> **EXTRACTED RECORDS**

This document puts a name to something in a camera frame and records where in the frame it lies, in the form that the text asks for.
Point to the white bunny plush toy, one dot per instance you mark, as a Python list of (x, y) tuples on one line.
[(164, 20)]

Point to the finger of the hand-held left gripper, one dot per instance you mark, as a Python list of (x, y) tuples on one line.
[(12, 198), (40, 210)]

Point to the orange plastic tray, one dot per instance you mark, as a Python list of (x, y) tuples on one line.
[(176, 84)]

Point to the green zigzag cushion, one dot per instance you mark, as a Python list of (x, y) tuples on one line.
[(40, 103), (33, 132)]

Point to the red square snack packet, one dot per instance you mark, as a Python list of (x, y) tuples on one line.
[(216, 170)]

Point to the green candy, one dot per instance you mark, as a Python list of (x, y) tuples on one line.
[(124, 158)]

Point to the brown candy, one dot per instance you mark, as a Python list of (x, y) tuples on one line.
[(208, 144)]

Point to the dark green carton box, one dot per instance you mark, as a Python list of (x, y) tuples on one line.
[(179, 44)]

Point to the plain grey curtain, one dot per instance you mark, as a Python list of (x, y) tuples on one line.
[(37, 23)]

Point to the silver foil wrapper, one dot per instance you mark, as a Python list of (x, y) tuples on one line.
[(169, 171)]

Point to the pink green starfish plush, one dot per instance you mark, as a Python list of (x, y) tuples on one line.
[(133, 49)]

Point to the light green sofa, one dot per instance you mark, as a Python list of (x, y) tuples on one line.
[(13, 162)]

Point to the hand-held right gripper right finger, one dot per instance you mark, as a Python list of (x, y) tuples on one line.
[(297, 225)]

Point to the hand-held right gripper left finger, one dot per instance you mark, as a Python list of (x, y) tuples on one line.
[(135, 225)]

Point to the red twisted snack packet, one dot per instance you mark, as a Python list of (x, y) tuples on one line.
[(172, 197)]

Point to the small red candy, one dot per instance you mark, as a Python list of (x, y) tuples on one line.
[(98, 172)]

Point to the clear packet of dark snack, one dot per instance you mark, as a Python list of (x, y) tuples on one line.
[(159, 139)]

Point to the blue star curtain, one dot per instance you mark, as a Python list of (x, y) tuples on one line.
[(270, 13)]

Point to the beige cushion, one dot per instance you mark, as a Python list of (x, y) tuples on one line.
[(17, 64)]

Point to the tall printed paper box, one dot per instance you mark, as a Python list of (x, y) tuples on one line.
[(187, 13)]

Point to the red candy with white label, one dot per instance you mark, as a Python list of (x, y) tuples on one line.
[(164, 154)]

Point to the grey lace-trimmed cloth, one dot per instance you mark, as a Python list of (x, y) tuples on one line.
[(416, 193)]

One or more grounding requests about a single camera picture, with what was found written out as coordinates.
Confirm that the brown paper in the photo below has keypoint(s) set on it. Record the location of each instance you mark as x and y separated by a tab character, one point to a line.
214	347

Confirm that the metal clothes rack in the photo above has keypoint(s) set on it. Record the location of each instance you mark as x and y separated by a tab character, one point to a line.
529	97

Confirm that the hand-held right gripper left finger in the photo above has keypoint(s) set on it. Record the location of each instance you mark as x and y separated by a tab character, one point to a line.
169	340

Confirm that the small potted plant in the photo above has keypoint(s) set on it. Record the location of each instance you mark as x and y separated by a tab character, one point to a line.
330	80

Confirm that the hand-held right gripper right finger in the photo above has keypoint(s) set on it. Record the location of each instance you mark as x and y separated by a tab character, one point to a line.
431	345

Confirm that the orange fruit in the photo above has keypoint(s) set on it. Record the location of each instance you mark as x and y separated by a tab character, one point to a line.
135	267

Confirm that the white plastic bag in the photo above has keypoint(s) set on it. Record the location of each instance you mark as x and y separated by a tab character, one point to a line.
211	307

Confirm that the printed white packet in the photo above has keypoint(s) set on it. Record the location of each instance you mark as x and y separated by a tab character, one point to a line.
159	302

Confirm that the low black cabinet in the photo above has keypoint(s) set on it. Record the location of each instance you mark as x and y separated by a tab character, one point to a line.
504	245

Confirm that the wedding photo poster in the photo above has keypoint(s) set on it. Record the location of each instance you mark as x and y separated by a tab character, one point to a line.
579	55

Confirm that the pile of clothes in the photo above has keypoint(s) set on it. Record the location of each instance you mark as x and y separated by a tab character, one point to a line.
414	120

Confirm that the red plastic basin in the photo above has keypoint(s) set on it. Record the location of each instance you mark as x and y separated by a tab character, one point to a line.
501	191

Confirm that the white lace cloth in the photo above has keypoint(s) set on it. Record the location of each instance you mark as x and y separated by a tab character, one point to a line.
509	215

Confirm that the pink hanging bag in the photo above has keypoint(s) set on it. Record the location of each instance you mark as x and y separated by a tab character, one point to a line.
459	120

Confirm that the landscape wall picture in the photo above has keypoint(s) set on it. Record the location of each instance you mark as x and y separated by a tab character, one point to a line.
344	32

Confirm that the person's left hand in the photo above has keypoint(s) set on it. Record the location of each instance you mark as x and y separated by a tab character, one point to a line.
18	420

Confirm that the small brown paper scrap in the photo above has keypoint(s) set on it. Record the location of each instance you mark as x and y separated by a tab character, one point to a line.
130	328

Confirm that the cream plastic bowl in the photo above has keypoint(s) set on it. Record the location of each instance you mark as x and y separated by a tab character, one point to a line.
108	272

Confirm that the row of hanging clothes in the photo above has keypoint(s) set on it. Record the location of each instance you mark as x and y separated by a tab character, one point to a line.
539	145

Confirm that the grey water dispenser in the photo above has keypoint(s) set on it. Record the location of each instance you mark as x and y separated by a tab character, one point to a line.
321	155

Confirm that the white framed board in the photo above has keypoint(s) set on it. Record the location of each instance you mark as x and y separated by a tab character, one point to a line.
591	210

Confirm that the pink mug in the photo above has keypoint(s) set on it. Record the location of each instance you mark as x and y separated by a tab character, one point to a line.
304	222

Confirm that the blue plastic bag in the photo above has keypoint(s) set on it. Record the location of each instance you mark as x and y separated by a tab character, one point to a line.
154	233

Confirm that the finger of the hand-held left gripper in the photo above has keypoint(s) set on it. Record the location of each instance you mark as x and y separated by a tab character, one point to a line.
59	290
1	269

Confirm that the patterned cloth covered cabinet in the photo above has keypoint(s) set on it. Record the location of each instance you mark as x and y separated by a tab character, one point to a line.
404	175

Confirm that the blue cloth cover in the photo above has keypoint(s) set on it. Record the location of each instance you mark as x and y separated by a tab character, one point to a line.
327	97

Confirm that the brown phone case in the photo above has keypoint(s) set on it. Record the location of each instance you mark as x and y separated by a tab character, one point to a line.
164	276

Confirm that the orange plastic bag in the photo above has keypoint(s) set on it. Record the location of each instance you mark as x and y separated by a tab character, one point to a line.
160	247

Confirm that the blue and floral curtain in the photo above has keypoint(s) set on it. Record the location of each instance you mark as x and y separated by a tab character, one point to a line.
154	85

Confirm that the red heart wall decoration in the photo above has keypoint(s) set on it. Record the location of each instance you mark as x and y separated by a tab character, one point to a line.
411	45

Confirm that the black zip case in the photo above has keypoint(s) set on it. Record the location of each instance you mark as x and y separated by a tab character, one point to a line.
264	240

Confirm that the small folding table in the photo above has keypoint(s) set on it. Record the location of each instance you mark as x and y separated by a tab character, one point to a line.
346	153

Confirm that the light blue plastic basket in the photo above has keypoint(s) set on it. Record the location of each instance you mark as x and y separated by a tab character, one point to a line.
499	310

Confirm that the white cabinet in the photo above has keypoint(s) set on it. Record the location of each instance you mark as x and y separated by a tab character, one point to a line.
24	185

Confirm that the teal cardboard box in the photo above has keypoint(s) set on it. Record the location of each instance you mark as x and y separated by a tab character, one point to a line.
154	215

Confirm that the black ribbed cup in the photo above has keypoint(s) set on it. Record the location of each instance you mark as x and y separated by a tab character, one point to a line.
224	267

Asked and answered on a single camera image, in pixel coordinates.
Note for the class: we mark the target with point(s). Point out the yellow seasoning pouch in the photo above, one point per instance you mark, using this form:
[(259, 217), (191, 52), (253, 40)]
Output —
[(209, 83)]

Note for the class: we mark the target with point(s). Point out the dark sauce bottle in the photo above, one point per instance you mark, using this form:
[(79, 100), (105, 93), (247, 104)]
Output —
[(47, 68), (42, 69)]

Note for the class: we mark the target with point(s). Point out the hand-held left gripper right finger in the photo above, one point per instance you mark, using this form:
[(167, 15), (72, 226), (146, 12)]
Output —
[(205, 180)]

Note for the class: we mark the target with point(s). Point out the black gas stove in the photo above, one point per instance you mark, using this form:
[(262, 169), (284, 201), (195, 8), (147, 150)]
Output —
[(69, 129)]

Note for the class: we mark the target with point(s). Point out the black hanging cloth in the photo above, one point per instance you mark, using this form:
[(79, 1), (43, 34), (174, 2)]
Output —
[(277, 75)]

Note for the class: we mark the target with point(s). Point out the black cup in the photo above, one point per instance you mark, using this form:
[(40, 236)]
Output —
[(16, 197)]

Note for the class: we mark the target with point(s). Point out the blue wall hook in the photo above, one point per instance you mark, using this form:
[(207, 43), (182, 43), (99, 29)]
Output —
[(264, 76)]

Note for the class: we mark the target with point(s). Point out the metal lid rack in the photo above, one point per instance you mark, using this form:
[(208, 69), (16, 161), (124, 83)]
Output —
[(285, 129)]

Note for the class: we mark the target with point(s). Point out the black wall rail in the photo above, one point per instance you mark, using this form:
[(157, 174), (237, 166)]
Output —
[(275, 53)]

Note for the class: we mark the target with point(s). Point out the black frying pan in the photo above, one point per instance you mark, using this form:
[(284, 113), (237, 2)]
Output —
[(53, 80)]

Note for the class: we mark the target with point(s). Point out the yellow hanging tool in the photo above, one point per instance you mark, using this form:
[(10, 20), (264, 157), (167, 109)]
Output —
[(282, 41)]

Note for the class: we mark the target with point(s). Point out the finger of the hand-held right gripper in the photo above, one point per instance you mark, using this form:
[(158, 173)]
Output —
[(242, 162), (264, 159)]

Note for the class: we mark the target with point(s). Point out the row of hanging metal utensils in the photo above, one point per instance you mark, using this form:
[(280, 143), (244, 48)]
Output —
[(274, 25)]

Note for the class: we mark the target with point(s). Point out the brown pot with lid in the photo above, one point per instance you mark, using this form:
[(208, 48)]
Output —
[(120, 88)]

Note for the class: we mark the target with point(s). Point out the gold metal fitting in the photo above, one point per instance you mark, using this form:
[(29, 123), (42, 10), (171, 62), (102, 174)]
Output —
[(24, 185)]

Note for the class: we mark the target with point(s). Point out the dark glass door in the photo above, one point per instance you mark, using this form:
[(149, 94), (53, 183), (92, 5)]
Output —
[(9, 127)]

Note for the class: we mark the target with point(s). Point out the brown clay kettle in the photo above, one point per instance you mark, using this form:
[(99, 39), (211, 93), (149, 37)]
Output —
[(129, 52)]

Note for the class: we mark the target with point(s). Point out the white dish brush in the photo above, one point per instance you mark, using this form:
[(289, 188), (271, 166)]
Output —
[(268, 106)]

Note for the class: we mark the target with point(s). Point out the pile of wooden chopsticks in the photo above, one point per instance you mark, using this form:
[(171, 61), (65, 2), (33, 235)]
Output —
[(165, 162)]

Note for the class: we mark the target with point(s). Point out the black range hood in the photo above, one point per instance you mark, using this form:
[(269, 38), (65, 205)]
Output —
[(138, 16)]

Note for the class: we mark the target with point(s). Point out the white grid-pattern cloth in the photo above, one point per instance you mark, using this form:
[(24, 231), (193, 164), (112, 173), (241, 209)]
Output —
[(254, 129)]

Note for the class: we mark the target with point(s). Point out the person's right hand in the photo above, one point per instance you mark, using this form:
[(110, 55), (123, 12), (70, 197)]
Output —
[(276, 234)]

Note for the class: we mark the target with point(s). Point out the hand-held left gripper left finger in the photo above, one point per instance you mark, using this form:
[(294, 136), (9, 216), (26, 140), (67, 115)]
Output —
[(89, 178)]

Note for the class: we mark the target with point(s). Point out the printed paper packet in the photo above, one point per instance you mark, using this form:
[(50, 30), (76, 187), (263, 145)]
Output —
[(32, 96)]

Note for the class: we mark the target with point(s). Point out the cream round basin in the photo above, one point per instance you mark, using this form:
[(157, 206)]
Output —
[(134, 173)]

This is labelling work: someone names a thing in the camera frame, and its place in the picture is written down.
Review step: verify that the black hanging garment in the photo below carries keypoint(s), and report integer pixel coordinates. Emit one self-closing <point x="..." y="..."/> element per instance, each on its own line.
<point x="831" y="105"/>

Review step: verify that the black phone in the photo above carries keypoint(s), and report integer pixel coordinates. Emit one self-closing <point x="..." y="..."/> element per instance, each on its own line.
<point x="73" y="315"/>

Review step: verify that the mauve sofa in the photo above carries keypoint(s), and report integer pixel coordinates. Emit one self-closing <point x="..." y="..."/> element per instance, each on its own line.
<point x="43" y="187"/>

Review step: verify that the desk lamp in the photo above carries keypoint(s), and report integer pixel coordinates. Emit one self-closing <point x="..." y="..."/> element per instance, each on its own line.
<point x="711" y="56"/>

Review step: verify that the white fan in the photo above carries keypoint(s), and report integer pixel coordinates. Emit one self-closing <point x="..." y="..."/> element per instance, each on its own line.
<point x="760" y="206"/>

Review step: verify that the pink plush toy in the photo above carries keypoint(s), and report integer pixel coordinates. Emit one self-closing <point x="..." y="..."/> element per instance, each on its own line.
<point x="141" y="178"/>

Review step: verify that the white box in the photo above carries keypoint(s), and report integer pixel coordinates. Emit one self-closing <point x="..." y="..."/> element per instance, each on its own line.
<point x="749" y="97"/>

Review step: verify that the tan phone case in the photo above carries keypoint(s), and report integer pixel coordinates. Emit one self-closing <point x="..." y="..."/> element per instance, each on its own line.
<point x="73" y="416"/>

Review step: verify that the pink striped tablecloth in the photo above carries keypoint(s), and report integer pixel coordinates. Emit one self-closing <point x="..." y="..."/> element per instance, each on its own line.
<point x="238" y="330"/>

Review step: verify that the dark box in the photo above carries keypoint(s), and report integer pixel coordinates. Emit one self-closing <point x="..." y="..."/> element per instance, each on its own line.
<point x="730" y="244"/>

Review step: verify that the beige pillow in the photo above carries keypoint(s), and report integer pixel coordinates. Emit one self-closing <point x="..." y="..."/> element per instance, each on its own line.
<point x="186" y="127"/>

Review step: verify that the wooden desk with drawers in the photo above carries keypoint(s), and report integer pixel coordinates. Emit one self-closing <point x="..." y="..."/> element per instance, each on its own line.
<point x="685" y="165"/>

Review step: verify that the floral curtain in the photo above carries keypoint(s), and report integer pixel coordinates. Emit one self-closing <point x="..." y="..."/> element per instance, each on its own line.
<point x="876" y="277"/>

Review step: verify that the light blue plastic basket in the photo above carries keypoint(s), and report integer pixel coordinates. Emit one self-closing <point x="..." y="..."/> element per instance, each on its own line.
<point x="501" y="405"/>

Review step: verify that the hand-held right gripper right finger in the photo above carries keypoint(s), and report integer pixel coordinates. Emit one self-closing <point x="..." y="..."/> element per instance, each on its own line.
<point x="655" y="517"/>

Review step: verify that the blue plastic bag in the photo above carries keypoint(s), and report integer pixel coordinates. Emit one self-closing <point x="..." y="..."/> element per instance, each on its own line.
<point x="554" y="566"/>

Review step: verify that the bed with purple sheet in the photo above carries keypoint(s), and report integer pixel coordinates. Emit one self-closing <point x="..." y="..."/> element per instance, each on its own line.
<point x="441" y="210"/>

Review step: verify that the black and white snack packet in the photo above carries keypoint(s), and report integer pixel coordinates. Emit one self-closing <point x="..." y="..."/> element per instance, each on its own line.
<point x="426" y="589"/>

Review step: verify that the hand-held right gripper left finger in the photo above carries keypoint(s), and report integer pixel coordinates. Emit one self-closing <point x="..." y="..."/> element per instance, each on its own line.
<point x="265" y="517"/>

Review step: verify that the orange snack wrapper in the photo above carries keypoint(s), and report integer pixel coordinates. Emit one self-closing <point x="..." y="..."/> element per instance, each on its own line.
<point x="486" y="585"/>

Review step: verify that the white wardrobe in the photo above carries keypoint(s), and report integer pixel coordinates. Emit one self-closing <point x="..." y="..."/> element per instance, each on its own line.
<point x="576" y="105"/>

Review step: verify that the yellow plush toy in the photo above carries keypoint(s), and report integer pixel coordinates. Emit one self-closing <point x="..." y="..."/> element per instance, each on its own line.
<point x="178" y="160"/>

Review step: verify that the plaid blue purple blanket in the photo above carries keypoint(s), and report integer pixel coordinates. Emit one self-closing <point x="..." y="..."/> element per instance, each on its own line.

> **TASK DIRECTIONS**
Find and copy each line of the data where "written" is present.

> **TASK RESPONSE**
One or more grounding requests about a single camera picture, with what was found written out as coordinates.
This is labelling work: someone names a thing in the camera frame, and its place in the picture is written down.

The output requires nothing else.